After failing in its attempts to woo fellow US confectionery giant Hershey’s in the summer, Cadbury owner Mondelez needs to find another method of boosting its top line as sales growth sagged in the third quarter.
The US-listed food giant reported third quarter like-for-like growth of just 1.1%, below expectations of 1.6% and well below its five-year average of 4.3%. Currency volatility and the strong dollar exacerbated the slowdown, leading to reported revenues falling 6.6% in the quarter to $6.4bn.
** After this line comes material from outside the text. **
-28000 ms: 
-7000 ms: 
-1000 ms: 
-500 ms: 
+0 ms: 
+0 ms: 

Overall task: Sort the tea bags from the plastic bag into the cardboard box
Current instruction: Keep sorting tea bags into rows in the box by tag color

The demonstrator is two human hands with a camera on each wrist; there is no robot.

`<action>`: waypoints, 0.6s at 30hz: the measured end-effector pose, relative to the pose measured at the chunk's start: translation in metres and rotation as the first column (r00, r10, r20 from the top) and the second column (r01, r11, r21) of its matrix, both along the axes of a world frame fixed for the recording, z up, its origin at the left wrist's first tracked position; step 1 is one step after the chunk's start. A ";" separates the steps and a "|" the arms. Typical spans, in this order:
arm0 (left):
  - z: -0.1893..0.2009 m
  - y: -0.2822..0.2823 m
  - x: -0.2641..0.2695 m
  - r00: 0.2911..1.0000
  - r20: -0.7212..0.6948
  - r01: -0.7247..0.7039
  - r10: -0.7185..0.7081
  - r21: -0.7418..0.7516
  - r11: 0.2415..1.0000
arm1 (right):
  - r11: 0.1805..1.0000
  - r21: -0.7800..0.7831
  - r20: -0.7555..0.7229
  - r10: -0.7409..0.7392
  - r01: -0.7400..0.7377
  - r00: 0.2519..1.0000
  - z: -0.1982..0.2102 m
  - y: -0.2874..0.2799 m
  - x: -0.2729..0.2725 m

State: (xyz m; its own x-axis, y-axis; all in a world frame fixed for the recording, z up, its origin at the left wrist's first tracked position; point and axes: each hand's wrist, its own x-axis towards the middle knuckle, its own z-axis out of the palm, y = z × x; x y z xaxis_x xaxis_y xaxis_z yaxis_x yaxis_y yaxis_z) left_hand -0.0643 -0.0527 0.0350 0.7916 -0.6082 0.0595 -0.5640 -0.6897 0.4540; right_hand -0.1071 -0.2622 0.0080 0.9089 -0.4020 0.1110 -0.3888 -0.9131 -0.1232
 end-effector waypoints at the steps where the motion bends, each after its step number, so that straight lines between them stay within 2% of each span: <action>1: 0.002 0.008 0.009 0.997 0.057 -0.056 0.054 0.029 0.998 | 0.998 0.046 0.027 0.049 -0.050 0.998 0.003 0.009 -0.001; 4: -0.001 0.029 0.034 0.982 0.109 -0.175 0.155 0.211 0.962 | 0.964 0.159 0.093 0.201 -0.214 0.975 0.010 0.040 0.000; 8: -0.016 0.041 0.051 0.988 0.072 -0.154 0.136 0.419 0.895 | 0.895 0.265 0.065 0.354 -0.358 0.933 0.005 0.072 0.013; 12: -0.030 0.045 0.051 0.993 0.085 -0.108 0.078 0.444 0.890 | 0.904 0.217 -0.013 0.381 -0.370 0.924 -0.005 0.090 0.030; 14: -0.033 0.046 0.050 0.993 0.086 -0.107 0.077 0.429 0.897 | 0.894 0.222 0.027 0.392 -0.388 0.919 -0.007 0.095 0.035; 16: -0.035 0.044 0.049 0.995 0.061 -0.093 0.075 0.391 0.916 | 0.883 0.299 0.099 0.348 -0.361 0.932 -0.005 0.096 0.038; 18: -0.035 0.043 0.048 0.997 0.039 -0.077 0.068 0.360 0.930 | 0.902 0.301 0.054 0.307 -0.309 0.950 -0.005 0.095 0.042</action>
Cost savings helped operating margin rise 2.2 percentage points to 15.8%, but Société Générale worried Mondelez had put too much focus on margins at the expense of sales growth. “Mondelez still hasn’t got the balance right,” SG said. “Signs of a topline slowdown are increasingly visible.”
Perhaps most concerning for Mondelez is that sales growth in its snacks category sales slowed to 2.2% in the quarter from 2.6% year-to-date and 3.4% in 2015. Analysts at Euromonitor suggested it needs remain focused on North America. “Although Mondelez has strong brands globally, the lack of a significant chocolate confectionery brand in North America is a significant omission,” it said. The shares rose 3.7% to $44.32 on the better-than-expected profit performance.
Coca-Cola was also hit by currencies during its third quarter this week, as price and volume growth led to a 3% rise in organic sales but headline revenues of $10.6bn were pulled back to a 7% decline primarily by currency movements. Coca-Cola edged down 0.2% to $42.44 after what Bernstein called “a mostly uneventful quarter”, but the broker backed Coke’s long-term plans. “We see Coca-Cola benefiting from strong price momentum driving solid long-term prospects for 4%-5% top-line growth, significant cost-cutting opportunities, and a broadly healthy global system with further refranchising to come.”
Finally, Heineken’s shares dropped 3.6% on Wednesday to €76.17 in Amsterdam after it warned currencies would weigh on future sales despite third-quarter volume growth of 2%.